WORK REQUIRED —
Starting with the first line below, extract each line through the one that contains "Should you be willing to trace the outline of the lower", inclusive, excluding pictures.

Collected data:
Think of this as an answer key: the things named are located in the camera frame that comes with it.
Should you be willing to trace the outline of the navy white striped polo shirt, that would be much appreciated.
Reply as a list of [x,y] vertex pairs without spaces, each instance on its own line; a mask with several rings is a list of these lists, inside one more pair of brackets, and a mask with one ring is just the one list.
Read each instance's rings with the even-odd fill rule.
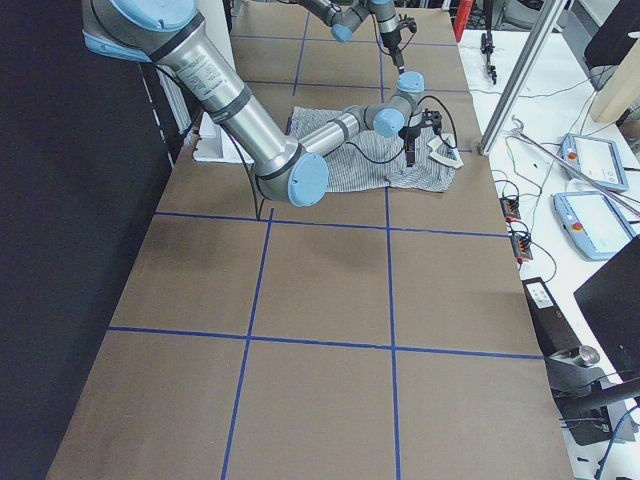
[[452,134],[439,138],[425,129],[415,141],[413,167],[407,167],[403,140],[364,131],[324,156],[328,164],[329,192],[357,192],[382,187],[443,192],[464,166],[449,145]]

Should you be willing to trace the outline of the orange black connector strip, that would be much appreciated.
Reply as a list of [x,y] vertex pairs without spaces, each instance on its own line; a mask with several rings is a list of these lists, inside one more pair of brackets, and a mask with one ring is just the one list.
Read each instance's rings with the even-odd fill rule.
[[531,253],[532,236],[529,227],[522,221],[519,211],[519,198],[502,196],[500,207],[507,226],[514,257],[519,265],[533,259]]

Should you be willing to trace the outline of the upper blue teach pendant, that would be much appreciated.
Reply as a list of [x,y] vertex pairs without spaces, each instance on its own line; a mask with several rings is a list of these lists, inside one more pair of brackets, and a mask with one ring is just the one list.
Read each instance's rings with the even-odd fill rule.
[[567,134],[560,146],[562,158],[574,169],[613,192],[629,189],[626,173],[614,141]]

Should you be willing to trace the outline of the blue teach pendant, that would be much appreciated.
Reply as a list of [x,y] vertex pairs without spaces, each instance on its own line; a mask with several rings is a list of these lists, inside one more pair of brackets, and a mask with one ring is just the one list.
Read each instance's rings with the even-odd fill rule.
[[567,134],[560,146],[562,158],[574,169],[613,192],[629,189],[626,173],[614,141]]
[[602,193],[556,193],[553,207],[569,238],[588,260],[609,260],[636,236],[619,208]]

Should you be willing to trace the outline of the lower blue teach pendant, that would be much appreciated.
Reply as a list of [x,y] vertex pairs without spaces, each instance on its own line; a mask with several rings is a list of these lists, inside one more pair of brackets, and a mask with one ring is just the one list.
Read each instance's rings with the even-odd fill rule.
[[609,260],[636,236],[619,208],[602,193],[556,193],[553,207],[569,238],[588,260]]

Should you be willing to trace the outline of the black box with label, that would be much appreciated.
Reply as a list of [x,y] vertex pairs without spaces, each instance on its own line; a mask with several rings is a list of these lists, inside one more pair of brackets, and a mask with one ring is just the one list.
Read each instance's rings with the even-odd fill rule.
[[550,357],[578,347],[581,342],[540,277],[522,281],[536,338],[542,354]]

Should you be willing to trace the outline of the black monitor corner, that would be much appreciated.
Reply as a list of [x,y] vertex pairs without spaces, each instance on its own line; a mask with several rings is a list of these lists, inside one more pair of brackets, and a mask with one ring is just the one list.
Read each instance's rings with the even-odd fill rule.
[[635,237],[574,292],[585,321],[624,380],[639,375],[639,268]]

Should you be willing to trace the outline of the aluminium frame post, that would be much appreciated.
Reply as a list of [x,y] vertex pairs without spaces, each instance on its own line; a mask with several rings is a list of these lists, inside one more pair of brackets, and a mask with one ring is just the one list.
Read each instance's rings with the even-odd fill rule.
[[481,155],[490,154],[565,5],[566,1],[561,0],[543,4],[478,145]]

RESPONSE BELOW —
Think of this as an answer key: the things named are located in the camera frame that comes with it.
Should you be willing to trace the outline of the navy white striped polo shirt, that would be much appreciated.
Reply as a list of [x,y] vertex pairs without spaces, each instance on its own line; a mask with several rings is a list of these lists, inside one more pair of brackets, and a mask with one ring is just the one list.
Read each instance's rings with the even-odd fill rule.
[[452,134],[439,138],[425,129],[415,141],[413,167],[407,167],[403,140],[364,131],[324,156],[328,164],[329,192],[357,192],[382,187],[443,192],[464,166],[449,145]]

Should you be willing to trace the outline of the orange black connector strip, that would be much appreciated.
Reply as a list of [x,y] vertex pairs without spaces, each instance on its own line; a mask with several rings is a list of these lists, inside one more pair of brackets, and a mask with one ring is just the one list.
Read each instance's rings with the even-odd fill rule.
[[531,253],[532,236],[529,227],[522,221],[519,211],[519,198],[502,196],[500,207],[507,226],[514,257],[519,265],[533,259]]

Should you be willing to trace the outline of the upper blue teach pendant, that would be much appreciated.
Reply as a list of [x,y] vertex pairs without spaces, each instance on its own line; a mask with several rings is a list of these lists, inside one more pair of brackets, and a mask with one ring is just the one list.
Read each instance's rings with the even-odd fill rule.
[[567,134],[560,146],[562,158],[574,169],[613,192],[629,189],[626,173],[614,141]]

Should you be willing to trace the outline of the blue teach pendant, that would be much appreciated.
Reply as a list of [x,y] vertex pairs without spaces, each instance on its own line; a mask with several rings is a list of these lists, inside one more pair of brackets, and a mask with one ring is just the one list.
Read each instance's rings with the even-odd fill rule.
[[567,134],[560,146],[562,158],[574,169],[613,192],[629,189],[626,173],[614,141]]
[[602,193],[556,193],[553,207],[569,238],[588,260],[609,260],[636,236],[619,208]]

Should you be willing to trace the outline of the lower blue teach pendant, that would be much appreciated.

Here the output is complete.